**Aim of the exercise:** Output the data exactly, with every line intact.

**Information shown:**
::::::::::

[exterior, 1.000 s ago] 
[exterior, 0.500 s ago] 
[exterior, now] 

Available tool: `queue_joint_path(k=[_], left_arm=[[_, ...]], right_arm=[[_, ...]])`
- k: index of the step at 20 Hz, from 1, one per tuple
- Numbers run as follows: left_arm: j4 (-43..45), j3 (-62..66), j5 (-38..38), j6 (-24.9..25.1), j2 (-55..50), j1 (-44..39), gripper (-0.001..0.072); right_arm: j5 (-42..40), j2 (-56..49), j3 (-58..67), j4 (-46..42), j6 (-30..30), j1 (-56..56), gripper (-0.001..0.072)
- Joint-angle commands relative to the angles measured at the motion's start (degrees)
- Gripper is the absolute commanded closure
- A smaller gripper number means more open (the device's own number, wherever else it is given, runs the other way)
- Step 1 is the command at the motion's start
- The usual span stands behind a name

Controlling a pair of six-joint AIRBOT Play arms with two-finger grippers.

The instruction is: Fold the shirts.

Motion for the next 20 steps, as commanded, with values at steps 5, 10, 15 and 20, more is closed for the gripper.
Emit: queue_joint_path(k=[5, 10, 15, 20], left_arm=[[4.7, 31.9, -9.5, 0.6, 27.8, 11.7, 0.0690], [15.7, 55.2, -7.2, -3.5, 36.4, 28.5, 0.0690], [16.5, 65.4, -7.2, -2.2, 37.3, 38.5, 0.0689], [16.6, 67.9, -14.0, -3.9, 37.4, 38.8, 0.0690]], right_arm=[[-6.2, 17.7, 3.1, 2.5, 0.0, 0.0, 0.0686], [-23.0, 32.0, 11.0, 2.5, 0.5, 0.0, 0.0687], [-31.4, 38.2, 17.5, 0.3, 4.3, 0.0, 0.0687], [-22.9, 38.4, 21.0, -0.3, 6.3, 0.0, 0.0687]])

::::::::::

**Task response:**
[exterior, 1.000 s ago] 
[exterior, 0.500 s ago] 
[exterior, now] 

Available tool: `queue_joint_path(k=[_], left_arm=[[_, ...]], right_arm=[[_, ...]])`
- k: index of the step at 20 Hz, from 1, one per tuple
- Numbers run as follows: left_arm: j4 (-43..45), j3 (-62..66), j5 (-38..38), j6 (-24.9..25.1), j2 (-55..50), j1 (-44..39), gripper (-0.001..0.072); right_arm: j5 (-42..40), j2 (-56..49), j3 (-58..67), j4 (-46..42), j6 (-30..30), j1 (-56..56), gripper (-0.001..0.072)
- Joint-angle commands relative to the angles measured at the motion's start (degrees)
- Gripper is the absolute commanded closure
- A smaller gripper number means more open (the device's own number, wherever else it is given, runs the other way)
- Step 1 is the command at the motion's start
- The usual span stands behind a name

Controlling a pair of six-joint AIRBOT Play arms with two-finger grippers.

The instruction is: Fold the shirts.

Motion for the next 20 steps, as commanded, with values at steps 5, 10, 15 and 20, more is closed for the gripper.
Emit: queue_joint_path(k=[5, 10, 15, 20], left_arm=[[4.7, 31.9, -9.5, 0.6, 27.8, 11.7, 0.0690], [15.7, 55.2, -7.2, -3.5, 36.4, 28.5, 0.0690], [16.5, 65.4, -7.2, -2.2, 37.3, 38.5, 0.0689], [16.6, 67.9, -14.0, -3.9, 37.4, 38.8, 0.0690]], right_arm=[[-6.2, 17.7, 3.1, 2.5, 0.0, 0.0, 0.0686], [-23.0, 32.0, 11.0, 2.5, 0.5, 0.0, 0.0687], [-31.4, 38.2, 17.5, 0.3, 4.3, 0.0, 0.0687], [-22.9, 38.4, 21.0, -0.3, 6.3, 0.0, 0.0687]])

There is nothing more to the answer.